Minimum Percentage Increase
The minimum increase rule protects counties that would otherwise receive only
a small (if any) increase. In 1998, the minimum rate for any payment area was 102%
of its 1997 AAPCC. For 1999 and 2000, the increase was 102% of the annual M+C
per capita rate for the previous year. BIPA applied a 3% minimum update for 2001,
beginning in March. For subsequent years, the minimum increase returned to an
annual January update of an additional 2% over the previous year’s amount. The
minimum percentage increase is the only positive update for 2003 M+C payments.
Exclusion of Payments for Graduate Medical Education
(GME)
Payments for GME are excluded or “carved out’” of the payments to M+C plans
over 5 years. Specifically, in determining the local rate prior to determining the
blended rate, amounts attributable to payments for GME costs were deducted from
the 1997 payment amount. The percent of GME payments excluded began at 20%
in 1998, rising in equal amounts until it is fully deducted in 2002. However, the
GME “carve out” will not occur in a year in which no payment is based on the
blended rate, because this carve out only applies to the blended rate and not to either
the minimum percentage increase of the floor rate. Payments for disproportionate
share hospitals (DSH)8 are not carved out.
Budget Neutrality
Once the preliminary rate is determined for each county, a budget neutrality
adjustment is required by law to determine final payment rates. This adjustment is
made so that estimated total M+C payments in a given year will be equal to the total
payments that would be made if payments were based solely on area-specific rates.

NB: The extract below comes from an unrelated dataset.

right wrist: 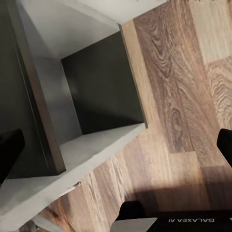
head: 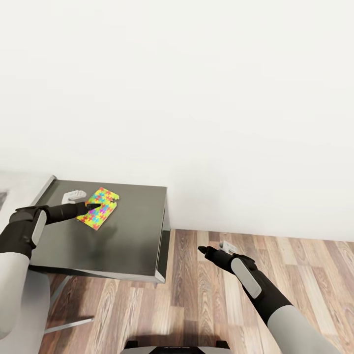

A budget neutrality adjustment may only be applied to the blended rates because rates
cannot be reduced below the floor or minimum increase amounts. As a result of this
limitation, it is not always possible to achieve budget neutrality. The law makes no
6 See discussion of national growth percentage for an explanation of how the adjustment
for prior year’s errors actually lowers the floor payments in 2003.
7 M+C payments for five of these counties is set at the lower floor rate in 2002, while
payments for the sixth county is set at the minimum update rate in 2002. Regardless of their
actual 2002 payment amount, the high floor amount yields the highest M+C payment for
each of these six counties in 2003.
8 DSH payments are a payment adjustment for the higher costs that hospitals incur as a result
of serving a large number of low income patients.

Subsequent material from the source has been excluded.